## [Task to complete]
Give the count of lines that hold the word "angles" in this listing, with nothing added.

○ ○ ○

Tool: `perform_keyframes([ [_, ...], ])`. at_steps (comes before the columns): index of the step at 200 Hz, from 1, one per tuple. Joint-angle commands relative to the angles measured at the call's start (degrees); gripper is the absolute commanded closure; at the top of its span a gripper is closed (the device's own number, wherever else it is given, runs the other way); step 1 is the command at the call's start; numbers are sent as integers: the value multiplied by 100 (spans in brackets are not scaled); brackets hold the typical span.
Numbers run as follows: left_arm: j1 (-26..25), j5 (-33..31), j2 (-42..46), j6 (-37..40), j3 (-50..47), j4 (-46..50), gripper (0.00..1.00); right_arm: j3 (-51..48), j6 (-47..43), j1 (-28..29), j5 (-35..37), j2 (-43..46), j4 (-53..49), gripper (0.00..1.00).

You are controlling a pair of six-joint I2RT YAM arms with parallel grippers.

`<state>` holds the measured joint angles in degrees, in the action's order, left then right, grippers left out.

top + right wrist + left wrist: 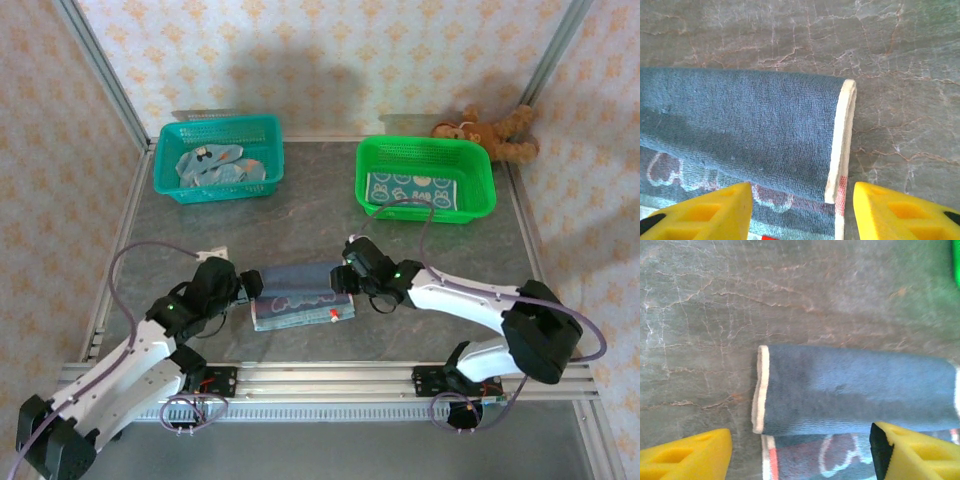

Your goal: Fold and stack the towels

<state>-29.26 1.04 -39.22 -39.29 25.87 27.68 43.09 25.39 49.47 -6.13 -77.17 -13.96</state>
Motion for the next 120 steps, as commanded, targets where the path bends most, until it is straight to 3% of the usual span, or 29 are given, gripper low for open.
perform_keyframes([
  [1, -20, -6, 130, -468, 86, 479, 28, 287, 329, 18, 323, 124, -547, 48],
  [30, 20, 44, -522, -524, 324, 418, 38, 603, 468, 6, 463, -161, -942, 61],
  [44, 114, 64, -1001, -450, 454, 386, 52, 721, 515, 2, 448, -386, -988, 63],
  [62, 411, 320, -1514, -311, 505, 257, 61, 769, 639, -23, 429, -642, -918, 66],
  [83, 703, 672, -1879, -175, 484, -31, 61, 797, 748, -75, 334, -919, -846, 68],
  [120, 767, 916, -2290, -18, 507, -370, 63, 770, 853, -96, 132, -1273, -583, 69],
])
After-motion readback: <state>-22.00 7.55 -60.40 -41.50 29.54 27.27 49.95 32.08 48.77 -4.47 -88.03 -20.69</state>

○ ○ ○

## [Your response]
2